The prohibition on the import of indecent and obscene material is contained in section 42 of the Customs Consolidation Act 1876. It prohibits ‘indecent or obscene prints, paintings, photographs, books, cards, lithographic or other engravings, or any other indecent or obscene articles’ and is maintained on behalf of the Home Office.
It is an offence under S170(2) of CEMA to be knowingly concerned in attempting to evade the prohibition on indecent and obscene articles imposed by s42 of the Customs Consolidation Act 1876.
Customs and Excise staff work to safeguard the UK against smuggling, but we also play a major role in protecting children from sexual and physical abuse. Our officers use detections of indecent and obscene material to help identify potential and active child abusers. They help to identify, and bring to the attention of the Police, children at risk and any activity related to international sex tourism.
We work closely with the police to identify potential and active child abusers. Those we identify and who are charged, summonsed or accept a formal police caution are required to register with the national Sex Offender Register as per the Sex Offender Act 1997. The register is not a public list.
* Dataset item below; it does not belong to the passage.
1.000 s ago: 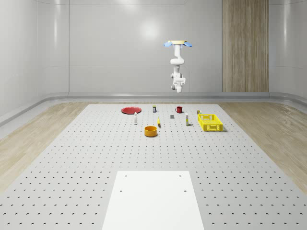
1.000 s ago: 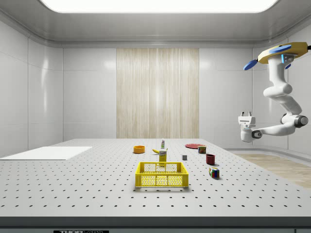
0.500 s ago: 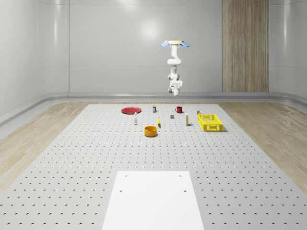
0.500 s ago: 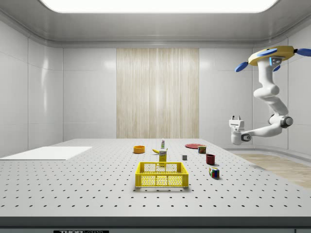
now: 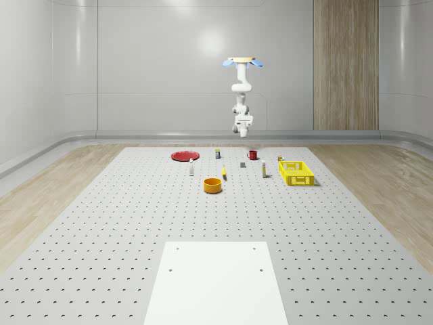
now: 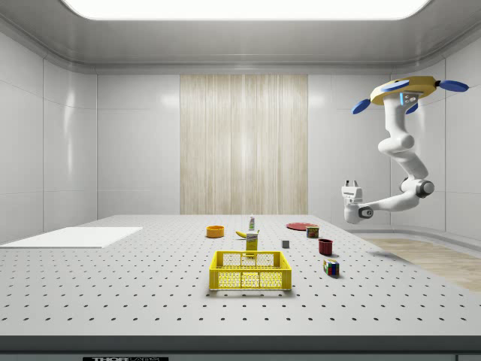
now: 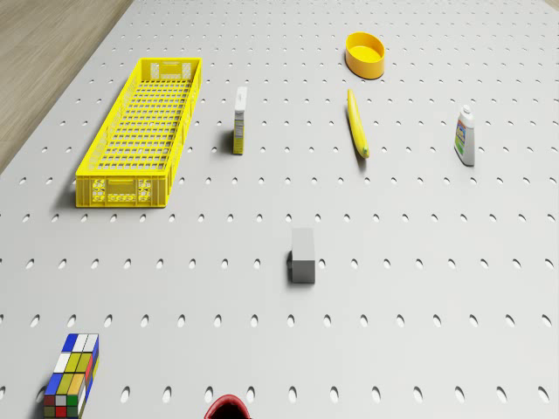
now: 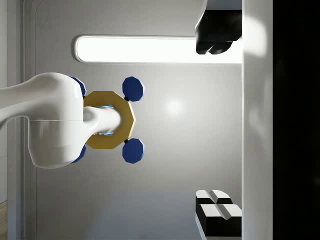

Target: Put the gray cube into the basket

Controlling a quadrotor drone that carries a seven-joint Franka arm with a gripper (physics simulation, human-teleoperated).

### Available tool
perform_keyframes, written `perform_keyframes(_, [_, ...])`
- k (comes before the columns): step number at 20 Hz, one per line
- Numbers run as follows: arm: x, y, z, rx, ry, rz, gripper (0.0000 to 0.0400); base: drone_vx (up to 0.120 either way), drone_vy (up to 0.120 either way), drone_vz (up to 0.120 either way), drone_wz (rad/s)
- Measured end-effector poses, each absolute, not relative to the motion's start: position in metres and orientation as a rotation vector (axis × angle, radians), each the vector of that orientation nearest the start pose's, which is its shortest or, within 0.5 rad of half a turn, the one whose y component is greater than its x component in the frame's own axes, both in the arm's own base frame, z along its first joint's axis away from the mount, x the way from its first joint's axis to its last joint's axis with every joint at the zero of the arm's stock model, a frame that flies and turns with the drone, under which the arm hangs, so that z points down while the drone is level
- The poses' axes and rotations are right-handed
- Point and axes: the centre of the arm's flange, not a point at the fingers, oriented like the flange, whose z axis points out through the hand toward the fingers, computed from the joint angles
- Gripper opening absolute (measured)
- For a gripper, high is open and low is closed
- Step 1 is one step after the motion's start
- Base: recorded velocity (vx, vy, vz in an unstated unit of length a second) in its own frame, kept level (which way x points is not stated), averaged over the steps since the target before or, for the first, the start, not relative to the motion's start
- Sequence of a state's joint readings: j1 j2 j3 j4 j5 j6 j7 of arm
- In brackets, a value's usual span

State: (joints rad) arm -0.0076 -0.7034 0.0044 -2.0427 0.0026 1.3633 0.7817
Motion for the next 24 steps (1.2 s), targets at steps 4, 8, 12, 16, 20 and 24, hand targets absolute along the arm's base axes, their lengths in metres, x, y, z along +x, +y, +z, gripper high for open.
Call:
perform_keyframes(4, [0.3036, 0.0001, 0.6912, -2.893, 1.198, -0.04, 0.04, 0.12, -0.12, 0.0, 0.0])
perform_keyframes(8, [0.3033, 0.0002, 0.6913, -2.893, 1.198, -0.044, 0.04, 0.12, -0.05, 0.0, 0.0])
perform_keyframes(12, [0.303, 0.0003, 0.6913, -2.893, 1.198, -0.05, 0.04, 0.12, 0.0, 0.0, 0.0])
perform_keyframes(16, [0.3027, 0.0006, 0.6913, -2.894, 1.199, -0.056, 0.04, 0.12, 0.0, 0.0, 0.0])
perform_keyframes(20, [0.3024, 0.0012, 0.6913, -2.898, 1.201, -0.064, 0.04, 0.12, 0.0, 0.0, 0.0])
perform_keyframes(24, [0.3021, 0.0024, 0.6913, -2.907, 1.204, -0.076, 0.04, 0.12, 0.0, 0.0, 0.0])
Obscene material is any visual material including drawings, paintings and cartoons that contain explicit depictions of certain sexual acts, rape and bestiality, cruelty to animals and excessive violence towards humans. An act is likely to be obscene if it is explicit and can be clearly seen.
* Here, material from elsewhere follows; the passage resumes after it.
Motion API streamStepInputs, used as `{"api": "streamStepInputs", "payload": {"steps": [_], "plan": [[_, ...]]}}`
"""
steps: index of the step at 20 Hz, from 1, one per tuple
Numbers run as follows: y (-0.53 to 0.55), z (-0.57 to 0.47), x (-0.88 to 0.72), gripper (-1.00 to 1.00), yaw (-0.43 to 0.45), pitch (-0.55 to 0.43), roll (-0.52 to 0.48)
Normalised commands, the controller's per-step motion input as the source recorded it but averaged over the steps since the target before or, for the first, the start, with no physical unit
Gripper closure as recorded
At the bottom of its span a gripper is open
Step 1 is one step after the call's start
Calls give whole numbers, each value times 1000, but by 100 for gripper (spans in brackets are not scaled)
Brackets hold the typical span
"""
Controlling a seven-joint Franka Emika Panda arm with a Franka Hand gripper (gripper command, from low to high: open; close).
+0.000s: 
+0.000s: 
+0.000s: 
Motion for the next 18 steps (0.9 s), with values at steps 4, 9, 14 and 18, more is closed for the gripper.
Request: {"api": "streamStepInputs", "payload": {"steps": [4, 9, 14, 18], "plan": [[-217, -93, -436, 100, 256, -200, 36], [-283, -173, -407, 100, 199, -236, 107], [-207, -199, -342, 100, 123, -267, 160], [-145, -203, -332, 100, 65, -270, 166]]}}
Any visual material including drawings, paintings and cartoons that show a child under 18 years of age involved in sexual activity. It also includes material showing excessive violence involving children.
Consists wholly or mainly of photographs or pseudo-photographs (including videos and DVDs) of naked or partially clothed children under 18 years of age with their genitals exposed.
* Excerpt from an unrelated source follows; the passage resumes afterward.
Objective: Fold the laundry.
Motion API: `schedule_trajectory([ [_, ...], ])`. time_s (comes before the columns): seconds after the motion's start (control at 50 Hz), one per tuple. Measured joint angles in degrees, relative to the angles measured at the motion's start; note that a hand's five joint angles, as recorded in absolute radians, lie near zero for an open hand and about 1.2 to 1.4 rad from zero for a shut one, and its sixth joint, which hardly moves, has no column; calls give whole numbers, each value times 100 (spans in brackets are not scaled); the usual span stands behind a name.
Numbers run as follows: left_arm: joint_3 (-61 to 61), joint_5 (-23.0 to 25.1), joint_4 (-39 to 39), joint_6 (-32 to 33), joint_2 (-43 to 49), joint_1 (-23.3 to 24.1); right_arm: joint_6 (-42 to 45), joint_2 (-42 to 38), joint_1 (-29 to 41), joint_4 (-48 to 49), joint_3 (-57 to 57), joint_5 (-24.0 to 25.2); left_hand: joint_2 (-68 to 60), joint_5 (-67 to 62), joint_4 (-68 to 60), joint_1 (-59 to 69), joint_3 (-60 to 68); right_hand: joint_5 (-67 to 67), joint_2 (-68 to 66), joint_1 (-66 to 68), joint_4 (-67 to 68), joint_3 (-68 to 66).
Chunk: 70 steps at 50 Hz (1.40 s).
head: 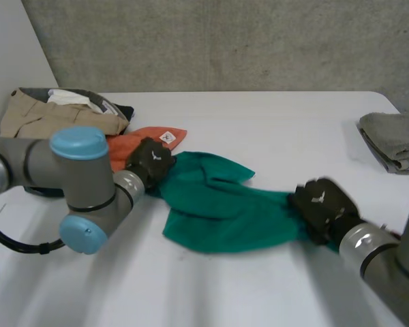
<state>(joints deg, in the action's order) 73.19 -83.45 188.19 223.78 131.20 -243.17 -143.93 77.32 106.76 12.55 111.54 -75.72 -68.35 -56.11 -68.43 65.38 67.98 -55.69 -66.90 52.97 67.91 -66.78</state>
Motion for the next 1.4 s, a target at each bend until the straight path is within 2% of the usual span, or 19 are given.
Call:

Material will be considered indecent and obscene if it is photographic (including videos and DVDs) material showing sexual activity or excessive violence involving children.
It is not just British children who are at risk from child sex abusers living in the UK. Abusers often travel the world targeting vulnerable children. They systematically exploit the cultural and economic differences of countries as well as differences in international legislation.
While these so-called ‘sex tourists’ may not always traffic pornography they commit offences by their continual abuse of both boys and girls.
Countries such as Thailand, Morocco, Sri Lanka, the Dominican Republic, the Czech Republic and the Philippines are well-documented destinations for paedophiles. Our links with law enforcement agencies overseas allow us to carry the fight against sex tourism to those countries.